Instructions to follow:
Set down each line of the data below exactly.
__________
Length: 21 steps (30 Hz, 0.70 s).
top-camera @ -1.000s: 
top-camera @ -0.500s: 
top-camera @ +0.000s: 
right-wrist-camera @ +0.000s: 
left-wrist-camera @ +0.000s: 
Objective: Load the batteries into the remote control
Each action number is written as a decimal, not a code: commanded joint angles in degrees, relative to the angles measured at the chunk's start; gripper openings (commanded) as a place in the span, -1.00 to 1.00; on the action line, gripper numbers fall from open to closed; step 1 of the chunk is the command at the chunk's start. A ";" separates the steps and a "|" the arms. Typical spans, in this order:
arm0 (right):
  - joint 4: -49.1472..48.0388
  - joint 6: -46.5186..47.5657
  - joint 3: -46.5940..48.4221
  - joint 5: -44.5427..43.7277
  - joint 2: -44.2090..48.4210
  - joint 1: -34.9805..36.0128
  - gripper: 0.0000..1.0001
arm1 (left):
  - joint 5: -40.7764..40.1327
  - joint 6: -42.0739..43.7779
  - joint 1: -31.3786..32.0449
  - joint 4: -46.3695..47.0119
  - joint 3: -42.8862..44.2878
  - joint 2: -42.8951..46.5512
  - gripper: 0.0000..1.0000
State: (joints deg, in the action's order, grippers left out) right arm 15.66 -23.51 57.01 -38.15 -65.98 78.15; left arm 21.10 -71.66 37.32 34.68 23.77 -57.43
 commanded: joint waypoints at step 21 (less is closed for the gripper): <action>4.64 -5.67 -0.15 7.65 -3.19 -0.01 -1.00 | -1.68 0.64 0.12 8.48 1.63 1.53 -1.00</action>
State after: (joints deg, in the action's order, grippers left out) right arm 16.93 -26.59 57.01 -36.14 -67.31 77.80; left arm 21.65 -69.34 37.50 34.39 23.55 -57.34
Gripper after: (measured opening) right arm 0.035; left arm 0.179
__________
Answer to this exercise:
Length: 21 steps (30 Hz, 0.70 s).
top-camera @ -1.000s: 
top-camera @ -0.500s: 
top-camera @ +0.000s: 
right-wrist-camera @ +0.000s: 
left-wrist-camera @ +0.000s: 
Objective: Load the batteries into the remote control
Each action number is written as a decimal, not a code: commanded joint angles in degrees, relative to the angles measured at the chunk's start; gripper openings (commanded) as a place in the span, -1.00 to 1.00; on the action line, gripper numbers fall from open to closed; step 1 of the chunk is the command at the chunk's start. A ";" separates the steps and a "|" the arms. Typical spans, in this order:
arm0 (right):
  - joint 4: -49.1472..48.0388
  - joint 6: -46.5186..47.5657
  - joint 3: -46.5940..48.4221
  - joint 5: -44.5427..43.7277
  - joint 2: -44.2090..48.4210
  - joint 1: -34.9805..36.0128
  - gripper: 0.0000..1.0001
arm1 (left):
  - joint 5: -40.7764..40.1327
  - joint 6: -42.0739..43.7779
  - joint 1: -31.3786..32.0449
  - joint 4: -46.3695..47.0119
  - joint 3: -42.8862..44.2878
  - joint 2: -42.8951..46.5512
  - gripper: 0.0000..1.0000
State: (joints deg, in the action's order, grippers left out) right arm 15.66 -23.51 57.01 -38.15 -65.98 78.15; left arm 21.10 -71.66 37.32 34.68 23.77 -57.43
 commanded: joint waypoints at step 21 (less is closed for the gripper): <action>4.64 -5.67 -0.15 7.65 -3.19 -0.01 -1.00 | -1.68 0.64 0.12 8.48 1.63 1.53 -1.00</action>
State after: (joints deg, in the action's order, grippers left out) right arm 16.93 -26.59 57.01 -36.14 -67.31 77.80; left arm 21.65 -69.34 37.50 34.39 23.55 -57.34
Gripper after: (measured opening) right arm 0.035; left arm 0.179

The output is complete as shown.